#### EXERCISE PROMPT:
Print the listing in its entirety and exactly, leaving out images.

#### DATA SHOWN:

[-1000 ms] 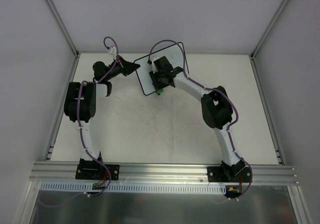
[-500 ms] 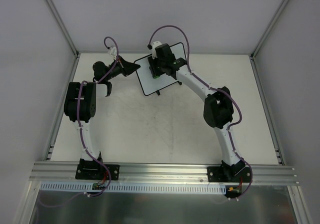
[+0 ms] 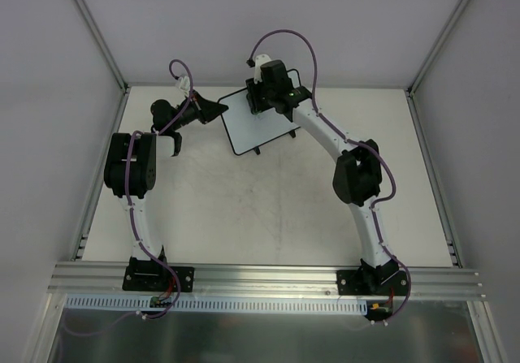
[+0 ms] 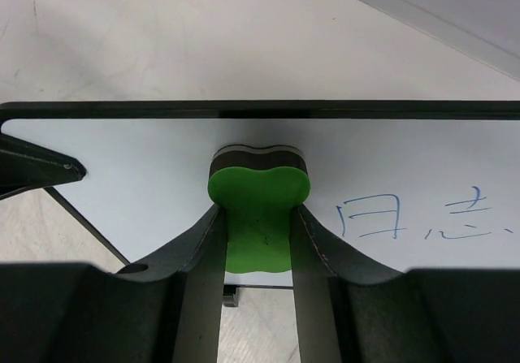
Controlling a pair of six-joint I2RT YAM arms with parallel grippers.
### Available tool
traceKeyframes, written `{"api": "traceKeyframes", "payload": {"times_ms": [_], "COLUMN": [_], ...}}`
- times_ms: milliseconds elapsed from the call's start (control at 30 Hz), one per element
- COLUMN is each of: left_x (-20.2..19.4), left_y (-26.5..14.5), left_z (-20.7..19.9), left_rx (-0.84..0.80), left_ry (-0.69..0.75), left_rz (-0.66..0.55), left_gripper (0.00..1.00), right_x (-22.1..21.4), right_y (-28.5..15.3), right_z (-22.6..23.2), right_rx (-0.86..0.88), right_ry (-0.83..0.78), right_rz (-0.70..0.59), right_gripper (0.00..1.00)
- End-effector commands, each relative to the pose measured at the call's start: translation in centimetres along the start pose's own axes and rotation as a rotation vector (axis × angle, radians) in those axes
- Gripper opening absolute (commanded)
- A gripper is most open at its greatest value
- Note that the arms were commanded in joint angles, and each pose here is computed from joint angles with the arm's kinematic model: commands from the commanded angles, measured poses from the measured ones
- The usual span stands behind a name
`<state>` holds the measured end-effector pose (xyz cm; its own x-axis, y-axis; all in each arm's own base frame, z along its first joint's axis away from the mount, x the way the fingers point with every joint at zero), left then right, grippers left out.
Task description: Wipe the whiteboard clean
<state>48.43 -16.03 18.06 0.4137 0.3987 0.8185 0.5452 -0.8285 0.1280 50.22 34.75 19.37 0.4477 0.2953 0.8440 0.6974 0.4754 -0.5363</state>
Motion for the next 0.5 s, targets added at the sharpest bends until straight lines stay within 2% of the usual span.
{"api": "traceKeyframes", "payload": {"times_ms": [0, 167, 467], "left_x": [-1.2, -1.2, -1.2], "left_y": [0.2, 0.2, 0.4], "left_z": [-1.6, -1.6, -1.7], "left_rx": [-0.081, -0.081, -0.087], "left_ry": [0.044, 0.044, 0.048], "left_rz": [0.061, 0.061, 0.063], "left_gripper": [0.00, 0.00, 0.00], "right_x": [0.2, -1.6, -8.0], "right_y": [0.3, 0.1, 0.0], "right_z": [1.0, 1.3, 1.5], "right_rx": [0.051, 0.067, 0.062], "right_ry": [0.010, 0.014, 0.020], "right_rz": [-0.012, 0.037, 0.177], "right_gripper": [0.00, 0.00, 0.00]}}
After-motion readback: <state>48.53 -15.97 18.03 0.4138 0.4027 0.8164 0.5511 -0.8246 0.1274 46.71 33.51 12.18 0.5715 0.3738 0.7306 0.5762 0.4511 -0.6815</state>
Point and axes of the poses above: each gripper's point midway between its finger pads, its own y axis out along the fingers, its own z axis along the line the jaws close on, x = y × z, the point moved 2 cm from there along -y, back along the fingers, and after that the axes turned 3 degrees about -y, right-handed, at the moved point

#### EXERCISE RESPONSE:
[-1000 ms] 
[-500 ms] 
[+0 ms] 
[+0 ms] 
Controlling a pair of six-joint I2RT YAM arms with parallel grippers.
### Available tool
traceKeyframes, written `{"api": "traceKeyframes", "payload": {"times_ms": [_], "COLUMN": [_], ...}}`
- times_ms: milliseconds elapsed from the call's start (control at 30 Hz), one per element
- COLUMN is each of: left_x (-20.2..19.4), left_y (-26.5..14.5), left_z (-20.7..19.9), left_rx (-0.84..0.80), left_ry (-0.69..0.75), left_rz (-0.66..0.55), left_gripper (0.00..1.00), right_x (-22.1..21.4), right_y (-28.5..15.3), right_z (-22.6..23.2), right_rx (-0.86..0.88), right_ry (-0.83..0.78), right_rz (-0.70..0.59), right_gripper (0.00..1.00)
- End-effector commands, each relative to the pose measured at the call's start: translation in centimetres along the start pose's own axes and rotation as a rotation vector (axis × angle, radians) in those axes
- Gripper opening absolute (commanded)
- A gripper is most open at its greatest value
- Note that the arms were commanded in joint angles, and each pose here is computed from joint angles with the arm's kinematic model: commands from the commanded angles, measured poses from the measured ones
- The usual span stands behind a name
`<state>` holds the measured end-effector pose (xyz cm; its own x-axis, y-axis; all in each arm's own base frame, z along its first joint's axis away from the mount, x the way the fingers point with every joint at zero), left then right, grippers left out.
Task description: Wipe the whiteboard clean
<state>48.43 -16.03 18.06 0.4137 0.3987 0.8185 0.5452 -0.8285 0.1280 50.22 34.75 19.37 0.4477 0.2953 0.8440 0.6974 0.4754 -0.5363</state>
Motion for the next 0.5 s, targets added at the sharpest bends until straight lines stay within 2% of the usual span.
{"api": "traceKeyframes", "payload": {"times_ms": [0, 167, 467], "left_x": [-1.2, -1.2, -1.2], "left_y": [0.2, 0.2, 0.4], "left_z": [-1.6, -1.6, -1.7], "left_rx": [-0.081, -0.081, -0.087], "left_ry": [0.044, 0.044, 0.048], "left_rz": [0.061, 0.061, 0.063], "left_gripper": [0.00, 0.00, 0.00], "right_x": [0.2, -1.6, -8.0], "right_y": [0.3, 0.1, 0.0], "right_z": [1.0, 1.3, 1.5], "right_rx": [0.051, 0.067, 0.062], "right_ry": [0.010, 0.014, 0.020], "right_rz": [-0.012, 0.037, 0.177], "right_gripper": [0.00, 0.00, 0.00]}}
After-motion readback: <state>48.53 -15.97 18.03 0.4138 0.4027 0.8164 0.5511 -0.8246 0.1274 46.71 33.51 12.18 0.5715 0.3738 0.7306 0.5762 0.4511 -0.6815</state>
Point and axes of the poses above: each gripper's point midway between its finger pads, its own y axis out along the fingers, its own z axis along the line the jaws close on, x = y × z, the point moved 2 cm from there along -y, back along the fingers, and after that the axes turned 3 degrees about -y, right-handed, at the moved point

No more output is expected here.